### WHAT THIS TASK INVOLVES
In the entries below, find the line with "scope: an outline for every instance of the wooden" and the line with "target: wooden tabletop"; give again those lines and every line between them, exactly.

---------- DATA RECORDS

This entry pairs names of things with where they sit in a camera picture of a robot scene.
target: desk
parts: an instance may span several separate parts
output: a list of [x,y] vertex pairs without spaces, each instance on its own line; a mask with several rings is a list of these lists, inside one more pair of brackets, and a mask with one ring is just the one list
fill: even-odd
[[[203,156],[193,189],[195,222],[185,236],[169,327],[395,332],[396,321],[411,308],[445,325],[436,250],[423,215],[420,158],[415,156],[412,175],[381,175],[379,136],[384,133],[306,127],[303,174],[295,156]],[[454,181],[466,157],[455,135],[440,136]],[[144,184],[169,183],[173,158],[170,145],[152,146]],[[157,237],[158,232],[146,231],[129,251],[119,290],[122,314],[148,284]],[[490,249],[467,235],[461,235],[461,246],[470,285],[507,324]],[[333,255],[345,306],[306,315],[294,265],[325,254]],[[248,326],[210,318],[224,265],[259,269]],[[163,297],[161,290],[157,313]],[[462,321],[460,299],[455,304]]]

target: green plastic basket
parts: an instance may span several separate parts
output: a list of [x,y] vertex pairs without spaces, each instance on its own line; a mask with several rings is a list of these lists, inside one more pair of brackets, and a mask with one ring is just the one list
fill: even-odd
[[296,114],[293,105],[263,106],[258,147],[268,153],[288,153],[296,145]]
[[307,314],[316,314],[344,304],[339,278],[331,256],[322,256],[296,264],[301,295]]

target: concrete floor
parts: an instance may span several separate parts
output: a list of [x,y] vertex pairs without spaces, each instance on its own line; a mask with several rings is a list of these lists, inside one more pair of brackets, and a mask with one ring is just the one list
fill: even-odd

--------------------
---------- DATA RECORDS

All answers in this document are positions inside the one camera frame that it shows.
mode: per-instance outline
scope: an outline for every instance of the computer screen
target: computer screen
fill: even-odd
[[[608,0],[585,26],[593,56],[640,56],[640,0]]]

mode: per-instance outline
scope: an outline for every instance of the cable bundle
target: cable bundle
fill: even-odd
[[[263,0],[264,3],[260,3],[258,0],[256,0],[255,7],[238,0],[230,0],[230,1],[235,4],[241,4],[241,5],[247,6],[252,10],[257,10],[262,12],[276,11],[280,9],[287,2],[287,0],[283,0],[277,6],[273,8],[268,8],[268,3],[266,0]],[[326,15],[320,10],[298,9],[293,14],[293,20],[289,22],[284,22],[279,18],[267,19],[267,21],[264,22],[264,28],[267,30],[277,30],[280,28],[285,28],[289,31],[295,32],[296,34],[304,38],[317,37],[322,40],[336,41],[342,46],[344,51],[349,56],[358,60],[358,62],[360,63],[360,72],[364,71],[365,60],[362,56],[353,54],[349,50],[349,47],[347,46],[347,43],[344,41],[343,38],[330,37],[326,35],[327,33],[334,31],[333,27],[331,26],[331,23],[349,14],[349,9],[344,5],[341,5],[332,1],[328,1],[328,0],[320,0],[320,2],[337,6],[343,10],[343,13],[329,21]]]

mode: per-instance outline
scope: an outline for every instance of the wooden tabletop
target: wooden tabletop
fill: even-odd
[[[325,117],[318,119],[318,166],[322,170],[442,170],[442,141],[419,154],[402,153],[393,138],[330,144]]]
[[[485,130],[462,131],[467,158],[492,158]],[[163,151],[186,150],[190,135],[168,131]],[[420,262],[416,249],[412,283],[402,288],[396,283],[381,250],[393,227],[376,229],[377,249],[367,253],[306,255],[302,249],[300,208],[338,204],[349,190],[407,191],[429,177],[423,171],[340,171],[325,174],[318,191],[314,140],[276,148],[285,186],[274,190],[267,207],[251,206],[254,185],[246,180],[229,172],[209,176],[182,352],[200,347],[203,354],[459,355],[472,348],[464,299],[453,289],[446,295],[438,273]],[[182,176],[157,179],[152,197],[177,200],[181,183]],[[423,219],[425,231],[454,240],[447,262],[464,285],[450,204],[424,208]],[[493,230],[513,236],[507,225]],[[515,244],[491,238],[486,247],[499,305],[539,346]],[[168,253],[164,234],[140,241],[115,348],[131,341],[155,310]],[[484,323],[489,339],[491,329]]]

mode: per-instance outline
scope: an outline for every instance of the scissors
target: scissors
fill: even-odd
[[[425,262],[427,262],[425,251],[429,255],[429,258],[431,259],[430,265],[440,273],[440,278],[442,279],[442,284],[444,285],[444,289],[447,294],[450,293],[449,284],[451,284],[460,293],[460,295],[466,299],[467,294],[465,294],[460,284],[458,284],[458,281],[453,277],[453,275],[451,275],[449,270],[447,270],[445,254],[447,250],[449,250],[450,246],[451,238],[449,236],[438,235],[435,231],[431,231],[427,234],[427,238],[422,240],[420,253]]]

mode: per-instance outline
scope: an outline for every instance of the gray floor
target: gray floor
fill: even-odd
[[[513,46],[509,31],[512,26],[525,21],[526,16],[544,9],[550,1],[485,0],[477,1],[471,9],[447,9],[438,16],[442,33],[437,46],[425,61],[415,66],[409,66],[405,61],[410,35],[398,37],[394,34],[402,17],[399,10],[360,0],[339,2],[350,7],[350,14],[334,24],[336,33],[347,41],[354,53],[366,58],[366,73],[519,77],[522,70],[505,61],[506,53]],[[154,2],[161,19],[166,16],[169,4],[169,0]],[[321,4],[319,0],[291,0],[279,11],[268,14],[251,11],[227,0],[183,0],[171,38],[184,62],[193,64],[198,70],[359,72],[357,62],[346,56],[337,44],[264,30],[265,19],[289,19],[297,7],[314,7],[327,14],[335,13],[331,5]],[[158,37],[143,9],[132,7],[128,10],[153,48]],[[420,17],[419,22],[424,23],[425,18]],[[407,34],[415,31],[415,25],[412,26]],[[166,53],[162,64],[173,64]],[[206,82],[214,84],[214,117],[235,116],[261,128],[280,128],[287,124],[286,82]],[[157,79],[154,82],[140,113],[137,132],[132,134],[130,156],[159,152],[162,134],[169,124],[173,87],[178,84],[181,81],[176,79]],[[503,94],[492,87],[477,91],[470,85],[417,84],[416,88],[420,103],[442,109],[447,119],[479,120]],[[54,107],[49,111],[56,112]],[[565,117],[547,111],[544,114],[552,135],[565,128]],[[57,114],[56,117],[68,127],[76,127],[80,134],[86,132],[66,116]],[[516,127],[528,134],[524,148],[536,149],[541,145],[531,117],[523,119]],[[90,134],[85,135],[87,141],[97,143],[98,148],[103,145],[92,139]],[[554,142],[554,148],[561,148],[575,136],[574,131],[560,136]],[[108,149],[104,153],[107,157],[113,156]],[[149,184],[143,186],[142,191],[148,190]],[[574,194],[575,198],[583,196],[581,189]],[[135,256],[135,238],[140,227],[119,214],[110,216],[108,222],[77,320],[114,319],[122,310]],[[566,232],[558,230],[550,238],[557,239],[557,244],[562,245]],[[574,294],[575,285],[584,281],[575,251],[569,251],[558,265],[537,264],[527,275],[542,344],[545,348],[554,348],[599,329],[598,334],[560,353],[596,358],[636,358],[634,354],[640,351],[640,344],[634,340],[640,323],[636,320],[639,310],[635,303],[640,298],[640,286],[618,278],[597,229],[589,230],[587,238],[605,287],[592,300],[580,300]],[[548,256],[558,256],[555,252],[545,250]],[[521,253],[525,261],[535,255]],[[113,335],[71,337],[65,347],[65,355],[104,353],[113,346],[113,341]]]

--------------------
---------- DATA RECORDS

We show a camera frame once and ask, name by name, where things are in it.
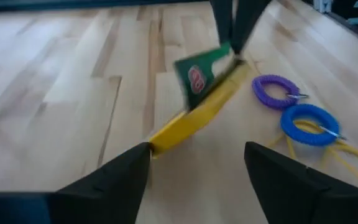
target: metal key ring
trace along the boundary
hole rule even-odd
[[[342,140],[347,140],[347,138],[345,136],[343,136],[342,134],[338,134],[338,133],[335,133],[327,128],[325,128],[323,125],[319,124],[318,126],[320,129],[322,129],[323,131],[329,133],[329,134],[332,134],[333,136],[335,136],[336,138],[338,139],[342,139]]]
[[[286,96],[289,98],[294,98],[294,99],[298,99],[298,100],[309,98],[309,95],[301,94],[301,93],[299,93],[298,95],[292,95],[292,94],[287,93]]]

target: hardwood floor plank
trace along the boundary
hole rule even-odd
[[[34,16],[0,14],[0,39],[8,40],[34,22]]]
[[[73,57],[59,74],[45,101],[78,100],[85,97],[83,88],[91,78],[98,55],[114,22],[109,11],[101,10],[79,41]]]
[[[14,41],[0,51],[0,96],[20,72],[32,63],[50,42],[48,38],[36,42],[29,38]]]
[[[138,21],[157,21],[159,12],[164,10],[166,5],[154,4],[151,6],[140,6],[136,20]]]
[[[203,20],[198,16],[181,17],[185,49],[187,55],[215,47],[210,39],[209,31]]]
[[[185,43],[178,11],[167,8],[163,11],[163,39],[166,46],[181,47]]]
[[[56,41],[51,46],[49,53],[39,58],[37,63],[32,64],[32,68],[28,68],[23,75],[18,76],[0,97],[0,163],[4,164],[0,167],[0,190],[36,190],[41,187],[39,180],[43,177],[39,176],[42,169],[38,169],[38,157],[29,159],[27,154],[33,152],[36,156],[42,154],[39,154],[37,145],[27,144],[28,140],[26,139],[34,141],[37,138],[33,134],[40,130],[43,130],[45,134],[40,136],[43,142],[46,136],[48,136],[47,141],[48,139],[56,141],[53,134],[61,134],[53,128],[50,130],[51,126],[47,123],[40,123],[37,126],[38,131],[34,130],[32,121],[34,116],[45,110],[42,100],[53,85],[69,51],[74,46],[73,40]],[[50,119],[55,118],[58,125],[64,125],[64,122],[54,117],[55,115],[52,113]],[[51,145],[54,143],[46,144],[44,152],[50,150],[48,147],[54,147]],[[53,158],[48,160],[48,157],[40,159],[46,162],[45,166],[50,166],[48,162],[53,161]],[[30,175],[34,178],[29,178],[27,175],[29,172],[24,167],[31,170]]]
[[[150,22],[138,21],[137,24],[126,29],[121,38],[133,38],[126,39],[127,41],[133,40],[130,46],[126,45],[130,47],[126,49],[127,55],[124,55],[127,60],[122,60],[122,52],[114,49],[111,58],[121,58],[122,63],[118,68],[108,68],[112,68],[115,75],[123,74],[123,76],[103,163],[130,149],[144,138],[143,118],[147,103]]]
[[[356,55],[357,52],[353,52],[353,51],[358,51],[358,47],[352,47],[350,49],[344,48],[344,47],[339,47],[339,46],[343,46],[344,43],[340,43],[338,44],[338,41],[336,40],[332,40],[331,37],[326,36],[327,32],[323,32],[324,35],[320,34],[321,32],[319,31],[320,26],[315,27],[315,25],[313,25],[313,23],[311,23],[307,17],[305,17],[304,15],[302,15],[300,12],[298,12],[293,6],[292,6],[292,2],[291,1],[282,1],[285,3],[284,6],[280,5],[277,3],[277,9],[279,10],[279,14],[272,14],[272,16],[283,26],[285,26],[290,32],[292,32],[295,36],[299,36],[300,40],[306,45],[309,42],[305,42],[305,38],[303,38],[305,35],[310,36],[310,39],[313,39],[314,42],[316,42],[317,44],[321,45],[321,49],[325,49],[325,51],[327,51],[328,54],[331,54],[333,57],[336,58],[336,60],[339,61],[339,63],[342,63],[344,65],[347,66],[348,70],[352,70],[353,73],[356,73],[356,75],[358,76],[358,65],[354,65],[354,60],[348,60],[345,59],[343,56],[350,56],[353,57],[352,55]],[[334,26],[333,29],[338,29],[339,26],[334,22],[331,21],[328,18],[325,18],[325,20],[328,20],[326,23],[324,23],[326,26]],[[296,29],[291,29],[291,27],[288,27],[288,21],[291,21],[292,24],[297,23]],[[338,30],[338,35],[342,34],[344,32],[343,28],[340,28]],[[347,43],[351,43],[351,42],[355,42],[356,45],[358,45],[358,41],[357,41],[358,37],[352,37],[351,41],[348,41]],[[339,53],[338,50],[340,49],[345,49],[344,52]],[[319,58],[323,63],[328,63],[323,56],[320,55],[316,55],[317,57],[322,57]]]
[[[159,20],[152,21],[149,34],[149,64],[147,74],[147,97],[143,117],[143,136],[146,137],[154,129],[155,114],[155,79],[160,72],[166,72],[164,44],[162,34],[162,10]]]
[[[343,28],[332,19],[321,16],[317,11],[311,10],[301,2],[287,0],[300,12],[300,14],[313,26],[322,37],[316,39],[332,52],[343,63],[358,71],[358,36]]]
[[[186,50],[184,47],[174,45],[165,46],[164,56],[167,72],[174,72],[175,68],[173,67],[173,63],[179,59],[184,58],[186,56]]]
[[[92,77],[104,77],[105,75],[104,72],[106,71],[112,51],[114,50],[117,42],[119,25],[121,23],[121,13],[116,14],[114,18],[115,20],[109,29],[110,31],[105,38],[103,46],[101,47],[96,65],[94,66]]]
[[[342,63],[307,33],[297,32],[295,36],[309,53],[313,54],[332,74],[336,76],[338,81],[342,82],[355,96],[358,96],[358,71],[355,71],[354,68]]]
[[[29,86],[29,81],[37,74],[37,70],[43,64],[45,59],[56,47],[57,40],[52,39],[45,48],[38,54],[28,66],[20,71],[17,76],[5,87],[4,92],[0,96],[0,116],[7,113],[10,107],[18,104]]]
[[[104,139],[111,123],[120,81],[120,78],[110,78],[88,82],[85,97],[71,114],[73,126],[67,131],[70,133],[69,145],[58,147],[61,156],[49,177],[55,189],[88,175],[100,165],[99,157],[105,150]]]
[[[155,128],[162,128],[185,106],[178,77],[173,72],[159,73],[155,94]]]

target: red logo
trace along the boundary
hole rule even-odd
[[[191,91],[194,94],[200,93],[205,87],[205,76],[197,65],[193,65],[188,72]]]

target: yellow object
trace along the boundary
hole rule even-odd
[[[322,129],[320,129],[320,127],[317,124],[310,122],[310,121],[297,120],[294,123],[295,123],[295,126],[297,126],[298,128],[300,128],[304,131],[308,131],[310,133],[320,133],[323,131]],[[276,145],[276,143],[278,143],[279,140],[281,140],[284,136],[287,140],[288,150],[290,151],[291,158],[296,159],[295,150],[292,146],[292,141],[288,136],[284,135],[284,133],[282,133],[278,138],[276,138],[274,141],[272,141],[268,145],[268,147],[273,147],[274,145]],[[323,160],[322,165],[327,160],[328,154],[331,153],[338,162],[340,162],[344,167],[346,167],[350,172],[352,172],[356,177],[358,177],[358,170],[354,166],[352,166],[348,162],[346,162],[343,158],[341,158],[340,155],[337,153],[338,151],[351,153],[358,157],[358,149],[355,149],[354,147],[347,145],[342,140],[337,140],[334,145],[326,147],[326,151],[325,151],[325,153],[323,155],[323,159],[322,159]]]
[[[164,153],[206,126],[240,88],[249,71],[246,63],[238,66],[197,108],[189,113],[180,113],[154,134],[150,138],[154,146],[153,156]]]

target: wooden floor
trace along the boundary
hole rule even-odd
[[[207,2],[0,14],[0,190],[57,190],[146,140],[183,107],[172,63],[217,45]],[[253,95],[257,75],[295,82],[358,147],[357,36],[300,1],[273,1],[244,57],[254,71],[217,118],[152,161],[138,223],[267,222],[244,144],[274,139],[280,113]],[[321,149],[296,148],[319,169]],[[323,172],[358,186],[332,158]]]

--------------------

### SOLUTION BELOW
scope: an outline for every instance of the wooden tabletop
target: wooden tabletop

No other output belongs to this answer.